The heterogeneity between ICU and IMW cohorts represents one of the main limitations
to interpret our findings. Furthermore, we acknowledge that several clinical variables
might have affected the differences in COVID-19-related hypercoagulable state. Moreover,
the sample size, especially in the subgroup of IMW patients, could not be representative
of all hospitalized COVID-19 patients. In addition, the use of thromboelastometry
to assess hypercoagulability could be questioned because of the lack of standardization
which can limit the comparison of data between centers. Moreover, it is well known
that thromboelastometry evaluates some aspects of coagulation and clot formation but
important information including platelet function or the thrombin generation potential
can be missed.
In conclusion, patients with life-threatening COVID-19 infection and hospitalized
in ICU showed more severe hypercoagulability, higher FIBTEM-MCF values, and thrombotic
risk as compared with IMW patients. The assessment of hypercoagulability through conventional
coagulation tests and ROTEM could be helpful for the identification of more appropriate
thromboprophylaxis strategies. Additional studies on different laboratory tests to
extensively evaluate hypercoagulability in COVID-19 patients are needed.
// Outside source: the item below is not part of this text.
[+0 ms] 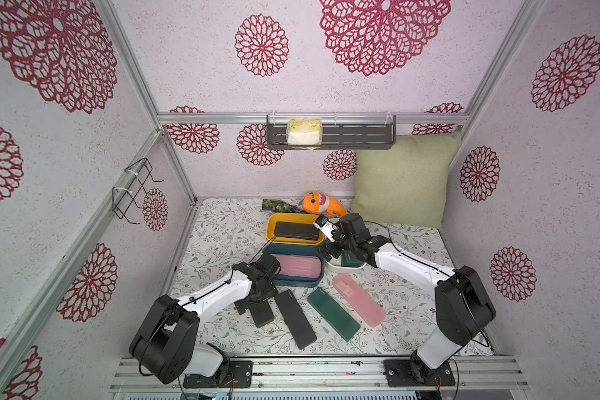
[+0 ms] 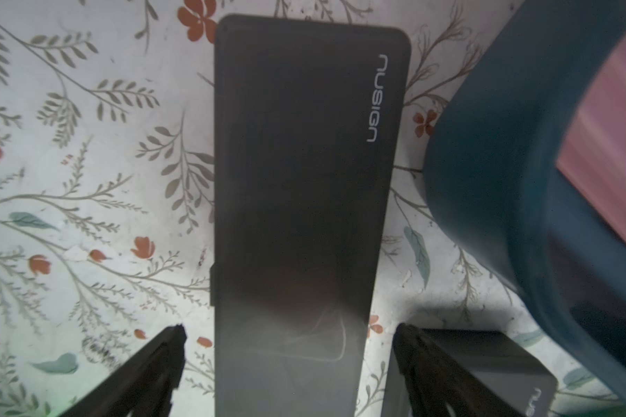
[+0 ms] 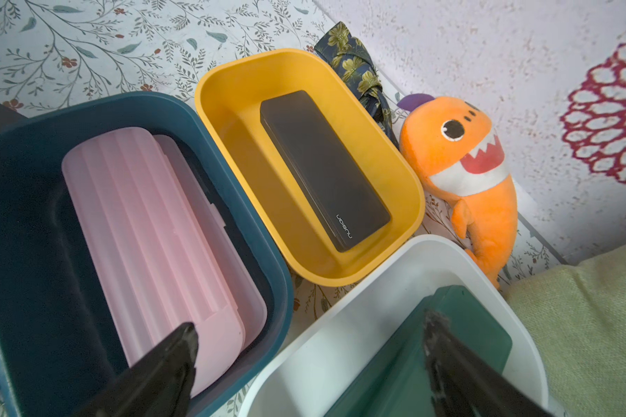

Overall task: Place the pencil cases by color into the storage box
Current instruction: Pick up the pencil case from the center of the board.

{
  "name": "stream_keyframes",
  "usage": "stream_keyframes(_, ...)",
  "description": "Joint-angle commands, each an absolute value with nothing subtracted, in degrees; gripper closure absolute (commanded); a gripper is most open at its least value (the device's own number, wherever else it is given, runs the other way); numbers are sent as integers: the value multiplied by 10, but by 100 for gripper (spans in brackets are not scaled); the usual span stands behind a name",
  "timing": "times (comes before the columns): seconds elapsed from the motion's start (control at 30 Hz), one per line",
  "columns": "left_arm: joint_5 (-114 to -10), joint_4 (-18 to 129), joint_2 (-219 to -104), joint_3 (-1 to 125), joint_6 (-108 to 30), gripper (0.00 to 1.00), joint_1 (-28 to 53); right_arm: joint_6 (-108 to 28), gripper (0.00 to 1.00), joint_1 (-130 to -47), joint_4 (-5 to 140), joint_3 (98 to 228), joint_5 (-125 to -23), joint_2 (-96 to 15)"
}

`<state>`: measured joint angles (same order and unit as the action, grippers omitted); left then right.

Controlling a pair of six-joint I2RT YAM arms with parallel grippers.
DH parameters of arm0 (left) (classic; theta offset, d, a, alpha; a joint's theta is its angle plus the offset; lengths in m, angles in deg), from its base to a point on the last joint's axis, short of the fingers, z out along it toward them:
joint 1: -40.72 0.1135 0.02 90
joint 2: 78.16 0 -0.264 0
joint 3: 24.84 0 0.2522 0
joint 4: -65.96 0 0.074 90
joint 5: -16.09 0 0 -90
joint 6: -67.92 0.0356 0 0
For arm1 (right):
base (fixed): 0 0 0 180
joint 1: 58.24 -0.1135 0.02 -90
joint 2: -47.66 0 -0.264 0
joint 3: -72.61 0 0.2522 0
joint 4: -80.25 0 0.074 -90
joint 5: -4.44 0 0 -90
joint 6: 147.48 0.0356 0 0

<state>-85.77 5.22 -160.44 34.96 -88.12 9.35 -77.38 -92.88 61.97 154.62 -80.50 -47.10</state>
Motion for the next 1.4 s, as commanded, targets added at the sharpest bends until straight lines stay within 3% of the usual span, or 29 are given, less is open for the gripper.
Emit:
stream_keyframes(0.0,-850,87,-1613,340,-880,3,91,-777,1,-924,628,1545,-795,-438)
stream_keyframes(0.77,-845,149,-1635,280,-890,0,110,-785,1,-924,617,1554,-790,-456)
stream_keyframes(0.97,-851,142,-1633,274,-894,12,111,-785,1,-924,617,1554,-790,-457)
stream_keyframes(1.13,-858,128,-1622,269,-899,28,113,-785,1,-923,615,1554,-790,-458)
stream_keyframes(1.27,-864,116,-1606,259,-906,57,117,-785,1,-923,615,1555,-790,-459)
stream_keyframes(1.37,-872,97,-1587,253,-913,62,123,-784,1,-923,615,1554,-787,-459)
What is known about this topic?
-
Coagulation abnormalities were common findings in critically ill COVID-19 patients.
-
COVID-19 patients with acute respiratory failure admitted to intensive care units
(ICUs) present with severe hypercoagulability.
What does this paper add?
-
Patients with mild acute respiratory failure secondary to SARS-CoV-2 infection hospitalized
in internal medicine ward (IMW) and critically ill patients requiring ICU admission
showed severe hypercoagulability.
-
ICU patients presented with a more severe COVID-19-related hypercoagulability than
IMW patients mainly due to higher FIBTEM-MCF values related to fibrinogen levels.
-
A higher thrombotic risk was observed in ICU as compared with IMW patients.